Domestic team information
- 1843–1854: Sussex

Career statistics
| Competition | First-class |
| Matches | 64 |
| Runs scored | 1,485 |
| Batting average | 14.55 |
| 100s/50s | –/3 |
| Top score | 86 |
| Balls bowled | 48 |
| Wickets | – |
| Bowling average | – |
| 5 wickets in innings | – |
| 10 wickets in match | – |
| Best bowling | – |
| Catches/stumpings | 27/– |
- Source: Cricinfo, 20 January 2013

= Edward Bushby =

English cricketer

Edward Bushby (3 April 1817 – 29 February 1856) was an English cricketer. Bushby was a right-handed batsman and noted long stop fielder. He was born at Sompting, Sussex.

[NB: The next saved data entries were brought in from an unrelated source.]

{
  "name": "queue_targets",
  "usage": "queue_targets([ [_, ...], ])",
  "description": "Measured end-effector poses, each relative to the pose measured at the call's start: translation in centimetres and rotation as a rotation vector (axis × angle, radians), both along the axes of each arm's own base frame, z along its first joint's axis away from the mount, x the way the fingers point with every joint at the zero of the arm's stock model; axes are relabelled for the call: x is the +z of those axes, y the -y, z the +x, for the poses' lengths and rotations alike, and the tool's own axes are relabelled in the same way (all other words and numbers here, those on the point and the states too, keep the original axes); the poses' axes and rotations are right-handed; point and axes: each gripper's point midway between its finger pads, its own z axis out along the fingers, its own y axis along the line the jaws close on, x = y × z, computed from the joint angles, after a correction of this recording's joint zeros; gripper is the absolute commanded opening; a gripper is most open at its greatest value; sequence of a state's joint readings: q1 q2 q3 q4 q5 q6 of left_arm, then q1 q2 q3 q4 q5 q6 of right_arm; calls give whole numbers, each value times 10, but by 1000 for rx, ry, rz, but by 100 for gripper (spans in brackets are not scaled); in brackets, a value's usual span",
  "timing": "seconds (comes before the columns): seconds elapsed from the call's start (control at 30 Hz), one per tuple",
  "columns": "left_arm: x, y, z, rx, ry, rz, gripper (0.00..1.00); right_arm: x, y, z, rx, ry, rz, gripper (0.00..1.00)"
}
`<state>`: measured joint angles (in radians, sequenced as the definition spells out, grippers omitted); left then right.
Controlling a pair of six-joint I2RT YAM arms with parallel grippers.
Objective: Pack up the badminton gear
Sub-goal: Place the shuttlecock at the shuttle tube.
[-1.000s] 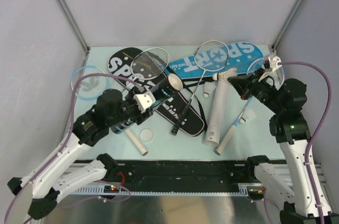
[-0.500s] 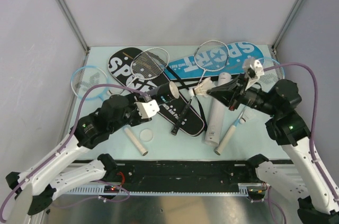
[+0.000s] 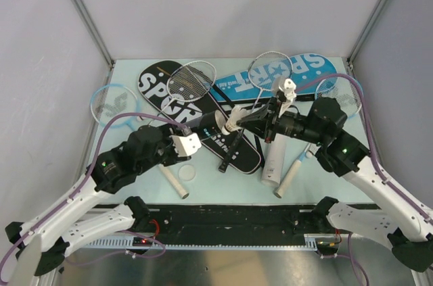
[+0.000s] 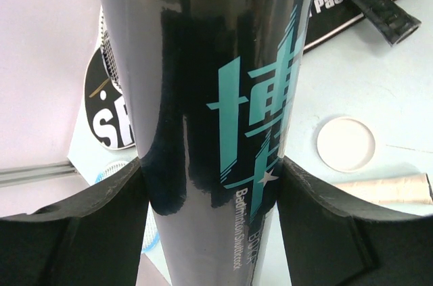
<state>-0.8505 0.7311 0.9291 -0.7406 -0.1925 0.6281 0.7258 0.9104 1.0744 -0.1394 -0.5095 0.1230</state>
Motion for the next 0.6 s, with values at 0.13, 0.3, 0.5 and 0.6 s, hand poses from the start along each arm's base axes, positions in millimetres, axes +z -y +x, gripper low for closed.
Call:
queue_targets([
  [0.13, -7, -4, -3, -1, -23, 27, 23, -1, -15, 5, -1, 27, -2, 0],
  [0.3, -10, -6, -5, -1, -36, 42, 23, -2, -25, 9, -14, 47, 0, 0],
  [0.5, -7, -3, -5, -7, -24, 25, 24, -1, -17, 14, -70, 98, -26, 0],
  [0.6, 1, 1, -4, -16, 3, -8, 24, -3, -6, 15, -104, 120, -57, 0],
])
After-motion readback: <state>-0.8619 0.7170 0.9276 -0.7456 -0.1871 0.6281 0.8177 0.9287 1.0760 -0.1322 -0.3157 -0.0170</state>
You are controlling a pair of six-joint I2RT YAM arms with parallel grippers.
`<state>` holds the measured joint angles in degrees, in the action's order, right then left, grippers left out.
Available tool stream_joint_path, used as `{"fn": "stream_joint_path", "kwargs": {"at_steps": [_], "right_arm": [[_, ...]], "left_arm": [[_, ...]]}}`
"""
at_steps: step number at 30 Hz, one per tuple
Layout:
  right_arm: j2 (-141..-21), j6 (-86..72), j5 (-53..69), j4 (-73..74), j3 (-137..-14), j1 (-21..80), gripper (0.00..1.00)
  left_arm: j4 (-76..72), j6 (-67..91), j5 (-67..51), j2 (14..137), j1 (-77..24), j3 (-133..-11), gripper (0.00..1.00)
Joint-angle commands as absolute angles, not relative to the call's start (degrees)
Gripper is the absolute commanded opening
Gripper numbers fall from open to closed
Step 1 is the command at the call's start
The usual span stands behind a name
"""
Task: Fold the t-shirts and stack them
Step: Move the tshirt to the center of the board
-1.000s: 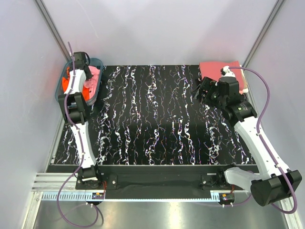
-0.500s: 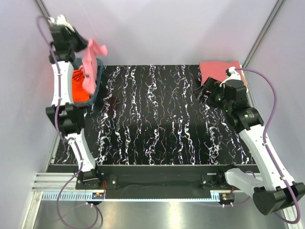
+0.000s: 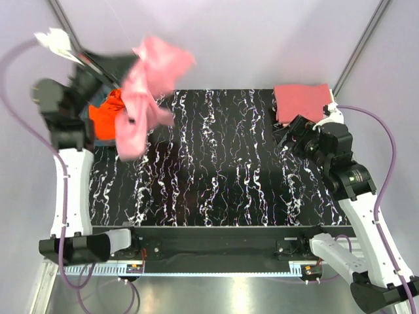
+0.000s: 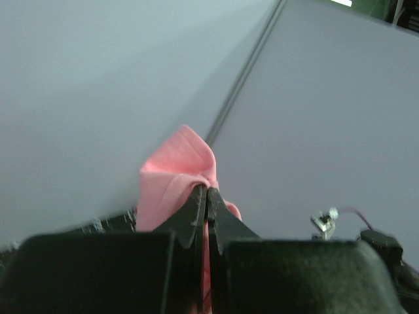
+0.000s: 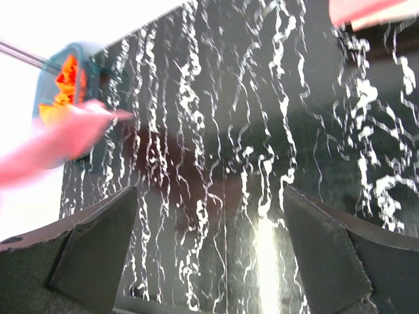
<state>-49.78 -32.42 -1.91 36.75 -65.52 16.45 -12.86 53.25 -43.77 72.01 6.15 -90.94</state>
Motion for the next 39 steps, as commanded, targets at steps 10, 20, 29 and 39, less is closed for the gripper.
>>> {"fn": "stream_joint_path", "kwargs": {"at_steps": [10, 20, 29, 39], "right_arm": [[-49.48, -37.61, -1.50, 41.84, -59.33, 16.35, 0.97], [-63.25, -43.85, 8.60, 28.51, -55.55, 17.04, 0.84], [-89.19, -47.10, 8.09, 16.71, -67.74, 26.88, 0.70], [-120.02, -46.18, 5.28, 11.43, -93.14, 36.29, 0.60]], "left_arm": [[19.83, 34.73, -29.83, 54.77, -12.92, -49.75, 0.00], [38.66, 34.45, -1.15, 29.64, -12.92, -48.08, 0.00], [42.71, 32.53, 3.78, 24.61, -13.01, -48.51, 0.00], [43.06, 30.76, 2.90, 24.70, -13.45, -51.67, 0.00]]}}
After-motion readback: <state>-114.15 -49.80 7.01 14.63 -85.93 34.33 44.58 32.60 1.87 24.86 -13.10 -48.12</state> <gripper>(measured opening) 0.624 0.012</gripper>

Bushby made his first-class debut for Sussex against the Marylebone Cricket Club at Lord's in 1843, with him making five further first-class appearances for the county in that year. He made several further first-class appearances the following year and was deemed good enough to play for the Players in the Gentlemen v Players fixture at Lord's. He also played two first-class fixtures for Petworth Cricket Club against the Marylebone Cricket Club in 1844, as well as playing a first-class match each for a team of Single men against a team of Married men and for England against Kent. He made several further appearances in 1845 for Sussex, Petworth, England and the Players, making ten appearances in first-class cricket. The start of the following season saw Bushby selected to play for Fuller Pilch's personal eleven against the personal eleven of Nicholas Felix, for the remainder of the season he made five further appearances in first-class matches for Sussex, while the following year he made just three appearances for the county. He made no appearances in first-class cricket in 1848, but did return to play in seven matches for Sussex in 1849, before making a further five appearances in 1850. Of his three first-class appearances in 1851, one included appearing for the South in the North v South fixture. In 1852, he appeared in five first-class matches for Sussex and the following year he made four further appearances for it. He also played in 1853 for a combined Kent and Sussex team against an All England Eleven. 1854 was to be his final season in first-class cricket, with Bushby making five appearances for Sussex and a single appearance for the South against the North. In total he made 64 recorded appearances in first-class matches, the majority of which were for Sussex. His 50 appearances for the county saw him score 1,103 runs at an average of 13.78, with three half centuries and a high score of 86.

Outside of cricket he was employed as a gardener by his Sussex teammate Alfred Smith. He died at Henfield, Sussex on 29 February 1856.